Saved data entries

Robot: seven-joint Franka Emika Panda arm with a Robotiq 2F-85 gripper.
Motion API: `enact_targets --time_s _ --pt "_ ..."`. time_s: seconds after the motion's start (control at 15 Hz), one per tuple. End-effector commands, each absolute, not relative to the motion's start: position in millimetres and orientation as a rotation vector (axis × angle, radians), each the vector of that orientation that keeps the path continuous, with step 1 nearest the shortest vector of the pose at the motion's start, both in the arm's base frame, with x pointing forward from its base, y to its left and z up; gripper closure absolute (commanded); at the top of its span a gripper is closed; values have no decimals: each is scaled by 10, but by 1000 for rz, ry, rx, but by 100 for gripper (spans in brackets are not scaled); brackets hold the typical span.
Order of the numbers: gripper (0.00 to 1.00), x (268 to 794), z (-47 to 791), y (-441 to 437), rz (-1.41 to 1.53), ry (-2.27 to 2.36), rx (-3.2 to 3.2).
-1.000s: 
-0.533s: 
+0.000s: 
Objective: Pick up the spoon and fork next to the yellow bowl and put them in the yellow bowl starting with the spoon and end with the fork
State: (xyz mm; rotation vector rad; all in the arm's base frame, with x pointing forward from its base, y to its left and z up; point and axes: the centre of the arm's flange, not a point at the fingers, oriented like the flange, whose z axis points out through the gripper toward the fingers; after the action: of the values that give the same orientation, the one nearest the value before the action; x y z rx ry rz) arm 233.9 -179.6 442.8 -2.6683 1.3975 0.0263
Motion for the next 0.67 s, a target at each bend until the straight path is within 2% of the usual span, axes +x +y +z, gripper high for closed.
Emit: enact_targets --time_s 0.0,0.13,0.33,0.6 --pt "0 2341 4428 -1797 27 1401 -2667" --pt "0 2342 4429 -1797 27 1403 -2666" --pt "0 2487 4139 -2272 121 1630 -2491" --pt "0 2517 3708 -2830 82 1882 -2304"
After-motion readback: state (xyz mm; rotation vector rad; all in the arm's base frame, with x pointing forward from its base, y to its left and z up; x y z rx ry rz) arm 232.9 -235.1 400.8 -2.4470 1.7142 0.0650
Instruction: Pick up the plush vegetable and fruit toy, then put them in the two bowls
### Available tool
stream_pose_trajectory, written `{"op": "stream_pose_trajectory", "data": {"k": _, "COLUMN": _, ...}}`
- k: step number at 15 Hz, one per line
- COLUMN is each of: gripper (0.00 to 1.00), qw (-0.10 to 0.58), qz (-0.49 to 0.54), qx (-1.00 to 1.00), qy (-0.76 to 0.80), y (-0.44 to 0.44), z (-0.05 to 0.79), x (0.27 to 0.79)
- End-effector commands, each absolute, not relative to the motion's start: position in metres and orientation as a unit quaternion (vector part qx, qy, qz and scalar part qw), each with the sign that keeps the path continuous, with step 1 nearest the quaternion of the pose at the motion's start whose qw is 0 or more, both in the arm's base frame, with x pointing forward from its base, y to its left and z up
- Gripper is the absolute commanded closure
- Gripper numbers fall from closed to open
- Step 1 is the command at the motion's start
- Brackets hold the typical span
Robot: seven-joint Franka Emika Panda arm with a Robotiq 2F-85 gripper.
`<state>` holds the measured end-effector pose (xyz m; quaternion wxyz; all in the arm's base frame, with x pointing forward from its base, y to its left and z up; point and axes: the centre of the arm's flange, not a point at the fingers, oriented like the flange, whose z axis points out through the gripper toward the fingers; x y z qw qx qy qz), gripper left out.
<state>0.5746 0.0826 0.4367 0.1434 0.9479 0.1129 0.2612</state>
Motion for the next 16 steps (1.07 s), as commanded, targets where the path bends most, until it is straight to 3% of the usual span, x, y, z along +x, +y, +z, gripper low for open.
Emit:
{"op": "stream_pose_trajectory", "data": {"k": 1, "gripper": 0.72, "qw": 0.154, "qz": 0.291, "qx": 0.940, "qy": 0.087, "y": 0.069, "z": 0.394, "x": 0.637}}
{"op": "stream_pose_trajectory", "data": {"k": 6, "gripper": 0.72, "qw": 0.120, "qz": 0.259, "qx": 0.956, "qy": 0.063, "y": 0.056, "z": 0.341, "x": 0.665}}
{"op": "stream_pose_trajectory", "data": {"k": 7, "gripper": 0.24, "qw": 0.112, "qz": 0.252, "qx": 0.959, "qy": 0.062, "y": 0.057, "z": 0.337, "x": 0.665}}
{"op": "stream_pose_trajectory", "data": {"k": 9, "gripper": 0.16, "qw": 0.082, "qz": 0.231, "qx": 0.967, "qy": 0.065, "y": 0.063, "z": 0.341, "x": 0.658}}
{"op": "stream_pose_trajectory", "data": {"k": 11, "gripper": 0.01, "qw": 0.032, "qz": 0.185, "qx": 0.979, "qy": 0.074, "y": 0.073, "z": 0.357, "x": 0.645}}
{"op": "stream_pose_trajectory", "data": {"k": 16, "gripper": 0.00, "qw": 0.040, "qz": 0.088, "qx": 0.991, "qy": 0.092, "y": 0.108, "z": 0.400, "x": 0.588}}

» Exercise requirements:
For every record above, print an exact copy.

» Written response:
Robot: seven-joint Franka Emika Panda arm with a Robotiq 2F-85 gripper.
Motion API: `enact_targets --time_s _ --pt "_ ..."`. time_s: seconds after the motion's start (control at 15 Hz), one per tuple. End-effector commands, each absolute, not relative to the motion's start: position in millimetres and orientation as a rotation vector (axis × angle, radians), each the vector of that orientation that keeps the path continuous, with step 1 nearest the shortest vector of the pose at the motion's start, both in the arm's base frame, with x pointing forward from its base, y to its left and z up; gripper closure absolute (commanded); at the top of its span a gripper is closed; values have no decimals: each is scaled by 10, but by 1000 for rz, ry, rx, but by 100 for gripper (spans in brackets are not scaled); brackets hold the typical span.
Order of the numbers: gripper (0.00 to 1.00), x (268 to 794), z (-47 to 791), y (-441 to 437), rz (-1.41 to 1.53), ry (-2.27 to 2.36), rx (-3.2 to 3.2).
-1.000s: 
-0.533s: 
+0.000s: 
Objective: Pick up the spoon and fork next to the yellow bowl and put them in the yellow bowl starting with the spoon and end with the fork
State: (xyz mm; rotation vector rad; all in the arm's base frame, with x pointing forward from its base, y to its left and z up; point and axes: the centre of the arm's flange, not a point at the fingers, oriented like the flange, whose z axis points out through the gripper toward the fingers; after the action: of the values that give the same orientation, the one nearest the value before the action; x y z rx ry rz) arm 233.9 -179.6 442.8 -2.6683 1.3975 0.0263
Motion for the next 0.67 s, a target at each bend until the straight path is within 2% of the usual span, axes +x +y +z, gripper high for closed.
Emit: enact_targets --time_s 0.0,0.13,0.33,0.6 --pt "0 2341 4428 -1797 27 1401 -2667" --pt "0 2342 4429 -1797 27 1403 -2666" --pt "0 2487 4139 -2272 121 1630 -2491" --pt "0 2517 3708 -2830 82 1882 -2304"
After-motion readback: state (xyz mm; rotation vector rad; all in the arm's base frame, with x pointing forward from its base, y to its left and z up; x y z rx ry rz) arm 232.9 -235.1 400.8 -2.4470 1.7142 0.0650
Instruction: Pick up the plush vegetable and fruit toy, then put them in the two bowls
### Available tool
stream_pose_trajectory, written `{"op": "stream_pose_trajectory", "data": {"k": _, "COLUMN": _, ...}}`
- k: step number at 15 Hz, one per line
- COLUMN is each of: gripper (0.00 to 1.00), qw (-0.10 to 0.58), qz (-0.49 to 0.54), qx (-1.00 to 1.00), qy (-0.76 to 0.80), y (-0.44 to 0.44), z (-0.05 to 0.79), x (0.27 to 0.79)
- End-effector commands, each absolute, not relative to the motion's start: position in metres and orientation as a unit quaternion (vector part qx, qy, qz and scalar part qw), each with the sign that keeps the path continuous, with step 1 nearest the quaternion of the pose at the motion's start whose qw is 0 or more, both in the arm's base frame, with x pointing forward from its base, y to its left and z up
- Gripper is the absolute commanded closure
- Gripper numbers fall from closed to open
- Step 1 is the command at the motion's start
- Brackets hold the typical span
Robot: seven-joint Franka Emika Panda arm with a Robotiq 2F-85 gripper.
`<state>` holds the measured end-effector pose (xyz m; quaternion wxyz; all in the arm's base frame, with x pointing forward from its base, y to its left and z up; point and axes: the centre of the arm's flange, not a point at the fingers, oriented like the flange, whose z axis points out through the gripper toward the fingers; x y z qw qx qy qz), gripper left out.
<state>0.5746 0.0826 0.4367 0.1434 0.9479 0.1129 0.2612</state>
Motion for the next 16 steps (1.07 s), as commanded, targets where the path bends most, until it is straight to 3% of the usual span, x, y, z along +x, +y, +z, gripper low for open.
Emit:
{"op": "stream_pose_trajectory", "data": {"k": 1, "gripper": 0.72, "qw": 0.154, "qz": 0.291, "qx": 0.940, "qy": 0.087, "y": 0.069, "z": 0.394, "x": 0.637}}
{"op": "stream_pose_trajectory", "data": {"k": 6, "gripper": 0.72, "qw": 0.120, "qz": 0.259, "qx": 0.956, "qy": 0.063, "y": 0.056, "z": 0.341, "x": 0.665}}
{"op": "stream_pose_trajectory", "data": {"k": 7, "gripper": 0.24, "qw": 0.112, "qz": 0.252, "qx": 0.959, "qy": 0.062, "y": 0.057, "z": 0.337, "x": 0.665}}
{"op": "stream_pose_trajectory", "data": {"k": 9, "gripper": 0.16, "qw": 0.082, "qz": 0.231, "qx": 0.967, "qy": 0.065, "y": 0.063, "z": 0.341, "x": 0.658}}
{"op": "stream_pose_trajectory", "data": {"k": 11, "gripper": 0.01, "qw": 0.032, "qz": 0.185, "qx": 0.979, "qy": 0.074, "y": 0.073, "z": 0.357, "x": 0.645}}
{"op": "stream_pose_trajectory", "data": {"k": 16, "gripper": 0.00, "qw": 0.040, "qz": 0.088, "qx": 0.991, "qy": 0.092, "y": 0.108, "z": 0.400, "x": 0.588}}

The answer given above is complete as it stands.